## Task to carry out
Filter the records for "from" and keep each line that has it.

Source data:
------------------------------------
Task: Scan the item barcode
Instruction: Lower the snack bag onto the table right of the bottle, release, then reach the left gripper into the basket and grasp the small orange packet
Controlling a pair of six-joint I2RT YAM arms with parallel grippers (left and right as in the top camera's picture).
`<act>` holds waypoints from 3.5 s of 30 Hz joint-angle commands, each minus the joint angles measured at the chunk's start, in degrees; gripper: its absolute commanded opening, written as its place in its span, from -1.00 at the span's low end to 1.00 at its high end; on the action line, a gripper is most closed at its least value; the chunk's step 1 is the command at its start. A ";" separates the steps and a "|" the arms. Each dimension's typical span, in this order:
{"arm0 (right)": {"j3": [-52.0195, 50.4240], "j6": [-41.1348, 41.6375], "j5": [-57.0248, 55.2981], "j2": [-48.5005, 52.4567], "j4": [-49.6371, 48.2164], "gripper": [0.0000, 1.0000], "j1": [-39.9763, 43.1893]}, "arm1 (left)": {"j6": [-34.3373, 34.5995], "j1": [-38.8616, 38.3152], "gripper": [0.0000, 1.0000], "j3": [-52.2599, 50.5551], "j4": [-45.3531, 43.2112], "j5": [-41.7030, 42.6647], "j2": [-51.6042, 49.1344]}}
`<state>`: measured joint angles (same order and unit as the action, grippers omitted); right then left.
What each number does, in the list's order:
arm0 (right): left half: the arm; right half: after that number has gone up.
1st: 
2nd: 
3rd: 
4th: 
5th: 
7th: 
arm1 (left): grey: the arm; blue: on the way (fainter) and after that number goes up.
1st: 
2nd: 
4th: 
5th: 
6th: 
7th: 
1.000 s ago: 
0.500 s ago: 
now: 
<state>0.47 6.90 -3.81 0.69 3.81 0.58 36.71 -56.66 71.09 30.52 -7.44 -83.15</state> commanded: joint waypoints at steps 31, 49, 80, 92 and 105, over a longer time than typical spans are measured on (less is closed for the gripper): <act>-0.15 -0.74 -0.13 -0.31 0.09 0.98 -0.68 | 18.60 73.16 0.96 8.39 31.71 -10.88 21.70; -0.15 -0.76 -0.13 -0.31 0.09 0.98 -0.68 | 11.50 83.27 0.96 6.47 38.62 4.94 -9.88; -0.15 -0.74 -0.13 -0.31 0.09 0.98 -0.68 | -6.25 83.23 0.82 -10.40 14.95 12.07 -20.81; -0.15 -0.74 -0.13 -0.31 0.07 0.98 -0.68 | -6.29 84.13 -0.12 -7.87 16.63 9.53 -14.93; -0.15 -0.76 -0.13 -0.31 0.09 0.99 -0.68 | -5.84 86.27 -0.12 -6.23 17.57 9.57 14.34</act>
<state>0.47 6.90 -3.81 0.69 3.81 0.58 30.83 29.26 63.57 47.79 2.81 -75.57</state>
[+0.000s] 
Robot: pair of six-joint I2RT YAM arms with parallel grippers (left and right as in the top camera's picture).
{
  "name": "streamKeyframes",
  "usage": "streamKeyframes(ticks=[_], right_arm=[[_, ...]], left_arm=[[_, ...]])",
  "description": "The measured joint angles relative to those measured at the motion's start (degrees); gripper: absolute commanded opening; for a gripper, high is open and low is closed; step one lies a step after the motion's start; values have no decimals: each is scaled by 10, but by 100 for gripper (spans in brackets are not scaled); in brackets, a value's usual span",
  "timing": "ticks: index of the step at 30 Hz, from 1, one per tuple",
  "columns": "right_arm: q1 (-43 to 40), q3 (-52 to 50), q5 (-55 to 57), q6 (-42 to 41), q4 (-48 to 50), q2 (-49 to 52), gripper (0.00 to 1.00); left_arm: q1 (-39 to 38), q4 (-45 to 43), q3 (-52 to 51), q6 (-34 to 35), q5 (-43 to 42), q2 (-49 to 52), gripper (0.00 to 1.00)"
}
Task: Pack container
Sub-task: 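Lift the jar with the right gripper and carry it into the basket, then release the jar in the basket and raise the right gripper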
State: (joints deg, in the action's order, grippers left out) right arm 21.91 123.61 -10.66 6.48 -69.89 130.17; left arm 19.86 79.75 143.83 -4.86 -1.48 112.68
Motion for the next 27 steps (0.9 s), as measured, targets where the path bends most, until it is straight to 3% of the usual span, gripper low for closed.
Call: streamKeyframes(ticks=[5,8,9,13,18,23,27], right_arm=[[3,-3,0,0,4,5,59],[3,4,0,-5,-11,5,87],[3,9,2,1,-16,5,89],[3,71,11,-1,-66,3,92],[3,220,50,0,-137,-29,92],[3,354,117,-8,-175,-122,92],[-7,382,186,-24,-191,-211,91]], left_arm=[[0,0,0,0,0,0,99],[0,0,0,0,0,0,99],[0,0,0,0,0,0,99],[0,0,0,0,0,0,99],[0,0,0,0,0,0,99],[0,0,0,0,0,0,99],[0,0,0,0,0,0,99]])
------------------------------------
## Answer box
`<act>` holds waypoints from 3.5 s of 30 Hz joint-angle commands, each minus the joint angles measured at the chunk's start, in degrees; gripper: its absolute commanded opening, written as its place in its span, from -1.00 at the span's low end to 1.00 at its high end; on the action line, a gripper is most closed at its least value; the chunk's step 1 is the command at its start. A ";" separates the steps and a "|" the arms. Each dimension's typical span, in this order:
  "timing": "ticks: index of the step at 30 Hz, from 1, one per tuple",

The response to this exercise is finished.